═══ SOURCE DATA

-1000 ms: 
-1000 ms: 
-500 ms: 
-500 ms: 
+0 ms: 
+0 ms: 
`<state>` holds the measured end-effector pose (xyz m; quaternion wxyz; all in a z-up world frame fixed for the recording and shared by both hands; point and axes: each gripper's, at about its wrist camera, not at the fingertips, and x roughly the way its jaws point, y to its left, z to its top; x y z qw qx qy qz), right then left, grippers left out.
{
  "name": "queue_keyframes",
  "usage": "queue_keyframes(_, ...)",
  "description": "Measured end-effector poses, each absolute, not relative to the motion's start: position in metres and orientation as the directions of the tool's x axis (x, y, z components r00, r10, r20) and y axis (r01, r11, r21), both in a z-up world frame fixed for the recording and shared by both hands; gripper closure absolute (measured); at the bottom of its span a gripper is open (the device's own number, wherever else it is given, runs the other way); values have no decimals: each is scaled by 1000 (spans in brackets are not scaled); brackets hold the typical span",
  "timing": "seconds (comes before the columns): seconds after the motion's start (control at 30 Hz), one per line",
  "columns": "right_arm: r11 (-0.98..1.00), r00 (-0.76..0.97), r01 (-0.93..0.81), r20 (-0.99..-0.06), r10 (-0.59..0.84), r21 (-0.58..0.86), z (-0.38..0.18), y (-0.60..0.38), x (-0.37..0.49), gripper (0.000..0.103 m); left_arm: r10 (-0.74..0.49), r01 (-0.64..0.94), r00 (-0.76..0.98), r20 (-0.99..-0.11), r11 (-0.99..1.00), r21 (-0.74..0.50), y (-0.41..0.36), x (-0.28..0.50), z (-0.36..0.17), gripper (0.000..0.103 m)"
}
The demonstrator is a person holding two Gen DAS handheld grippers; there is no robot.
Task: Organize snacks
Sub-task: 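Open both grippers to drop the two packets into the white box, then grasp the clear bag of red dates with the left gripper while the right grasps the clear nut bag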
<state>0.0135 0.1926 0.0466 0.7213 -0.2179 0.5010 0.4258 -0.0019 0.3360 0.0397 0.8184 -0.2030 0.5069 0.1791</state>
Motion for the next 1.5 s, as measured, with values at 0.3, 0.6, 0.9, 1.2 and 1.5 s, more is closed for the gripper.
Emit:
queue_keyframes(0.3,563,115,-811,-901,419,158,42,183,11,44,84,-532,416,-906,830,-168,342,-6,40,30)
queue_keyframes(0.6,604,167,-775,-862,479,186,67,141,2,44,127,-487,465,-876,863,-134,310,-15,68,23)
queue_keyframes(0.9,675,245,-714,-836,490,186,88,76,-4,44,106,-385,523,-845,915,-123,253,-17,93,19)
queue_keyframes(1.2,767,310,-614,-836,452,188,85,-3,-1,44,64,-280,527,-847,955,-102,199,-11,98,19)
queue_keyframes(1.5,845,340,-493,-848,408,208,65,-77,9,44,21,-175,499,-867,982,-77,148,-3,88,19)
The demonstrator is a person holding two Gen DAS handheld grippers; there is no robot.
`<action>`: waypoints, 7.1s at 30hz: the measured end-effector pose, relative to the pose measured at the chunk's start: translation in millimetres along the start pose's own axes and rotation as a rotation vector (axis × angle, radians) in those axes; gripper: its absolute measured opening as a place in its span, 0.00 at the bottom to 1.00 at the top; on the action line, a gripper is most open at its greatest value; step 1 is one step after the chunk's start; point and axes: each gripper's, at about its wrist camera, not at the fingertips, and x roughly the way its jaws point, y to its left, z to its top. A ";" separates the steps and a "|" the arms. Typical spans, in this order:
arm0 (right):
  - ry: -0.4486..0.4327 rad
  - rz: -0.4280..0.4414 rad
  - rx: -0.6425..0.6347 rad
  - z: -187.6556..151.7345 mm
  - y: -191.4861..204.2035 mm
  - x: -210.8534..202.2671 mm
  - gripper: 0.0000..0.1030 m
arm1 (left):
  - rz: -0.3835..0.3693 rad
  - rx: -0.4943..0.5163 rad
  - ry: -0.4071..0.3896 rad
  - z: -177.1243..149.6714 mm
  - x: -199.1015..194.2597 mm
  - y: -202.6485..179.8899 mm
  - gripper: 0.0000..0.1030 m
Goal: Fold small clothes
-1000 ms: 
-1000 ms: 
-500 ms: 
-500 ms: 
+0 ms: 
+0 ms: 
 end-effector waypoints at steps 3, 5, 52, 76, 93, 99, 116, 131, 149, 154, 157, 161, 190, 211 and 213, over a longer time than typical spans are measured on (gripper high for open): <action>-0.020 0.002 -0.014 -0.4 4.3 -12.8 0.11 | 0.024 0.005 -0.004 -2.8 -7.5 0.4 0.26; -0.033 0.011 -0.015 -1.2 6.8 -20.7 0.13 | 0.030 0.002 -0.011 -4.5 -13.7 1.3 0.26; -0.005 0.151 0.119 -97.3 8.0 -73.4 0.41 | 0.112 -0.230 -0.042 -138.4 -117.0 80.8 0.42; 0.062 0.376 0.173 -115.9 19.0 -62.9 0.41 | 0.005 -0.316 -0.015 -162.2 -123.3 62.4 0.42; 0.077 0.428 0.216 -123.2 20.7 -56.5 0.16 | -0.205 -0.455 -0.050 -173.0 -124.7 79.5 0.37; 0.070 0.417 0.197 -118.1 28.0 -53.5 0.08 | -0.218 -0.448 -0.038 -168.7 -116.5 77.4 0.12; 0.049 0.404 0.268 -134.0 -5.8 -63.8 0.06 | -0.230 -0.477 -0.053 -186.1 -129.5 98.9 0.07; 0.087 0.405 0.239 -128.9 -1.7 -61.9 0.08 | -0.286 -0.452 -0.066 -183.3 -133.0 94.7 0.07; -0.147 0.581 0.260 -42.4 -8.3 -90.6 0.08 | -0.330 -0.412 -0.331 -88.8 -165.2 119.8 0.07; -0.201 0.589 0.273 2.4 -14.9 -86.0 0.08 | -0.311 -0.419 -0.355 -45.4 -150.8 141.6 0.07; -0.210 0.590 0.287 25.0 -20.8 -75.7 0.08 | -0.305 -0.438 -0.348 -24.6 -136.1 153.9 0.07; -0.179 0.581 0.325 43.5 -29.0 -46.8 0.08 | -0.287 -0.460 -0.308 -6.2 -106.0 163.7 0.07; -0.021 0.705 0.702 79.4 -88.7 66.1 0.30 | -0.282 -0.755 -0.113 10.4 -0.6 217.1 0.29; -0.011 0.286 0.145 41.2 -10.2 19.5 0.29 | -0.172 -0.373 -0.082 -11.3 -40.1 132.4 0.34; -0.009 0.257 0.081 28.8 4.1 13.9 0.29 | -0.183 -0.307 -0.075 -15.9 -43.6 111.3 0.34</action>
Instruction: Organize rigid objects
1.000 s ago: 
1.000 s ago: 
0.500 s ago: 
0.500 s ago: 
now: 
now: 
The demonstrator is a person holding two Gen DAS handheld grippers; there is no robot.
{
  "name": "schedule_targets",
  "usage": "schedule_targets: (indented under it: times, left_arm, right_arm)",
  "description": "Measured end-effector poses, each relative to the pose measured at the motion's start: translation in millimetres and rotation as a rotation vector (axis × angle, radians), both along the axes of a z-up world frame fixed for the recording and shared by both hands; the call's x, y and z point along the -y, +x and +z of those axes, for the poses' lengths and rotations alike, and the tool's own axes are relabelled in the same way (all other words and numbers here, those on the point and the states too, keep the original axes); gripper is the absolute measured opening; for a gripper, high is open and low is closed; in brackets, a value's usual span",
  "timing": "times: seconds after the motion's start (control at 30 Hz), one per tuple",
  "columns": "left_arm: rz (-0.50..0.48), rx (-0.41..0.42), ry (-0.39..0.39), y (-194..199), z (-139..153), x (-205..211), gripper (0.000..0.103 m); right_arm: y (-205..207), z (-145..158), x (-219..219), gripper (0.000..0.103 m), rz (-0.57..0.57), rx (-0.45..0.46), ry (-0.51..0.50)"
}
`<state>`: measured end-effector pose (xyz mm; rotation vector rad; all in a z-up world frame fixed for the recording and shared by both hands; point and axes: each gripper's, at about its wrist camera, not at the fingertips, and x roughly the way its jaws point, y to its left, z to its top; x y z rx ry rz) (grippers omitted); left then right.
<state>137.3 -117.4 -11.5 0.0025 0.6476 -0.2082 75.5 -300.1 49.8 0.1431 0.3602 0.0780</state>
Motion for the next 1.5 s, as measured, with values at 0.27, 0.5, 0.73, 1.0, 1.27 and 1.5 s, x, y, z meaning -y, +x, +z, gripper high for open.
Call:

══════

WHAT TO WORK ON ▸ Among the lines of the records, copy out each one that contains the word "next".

WRITTEN SOLUTION ▸
Motion for the next 1.5 s, as measured, with values at 0.3, 0.6, 0.9, 1.2 and 1.5 s, more is closed for the gripper.
Motion for the next 1.5 s, as measured, with values at 0.27, 0.5, 0.73, 1.0, 1.27 and 1.5 s, x, y, z meaning -y, +x, +z, gripper high for open.

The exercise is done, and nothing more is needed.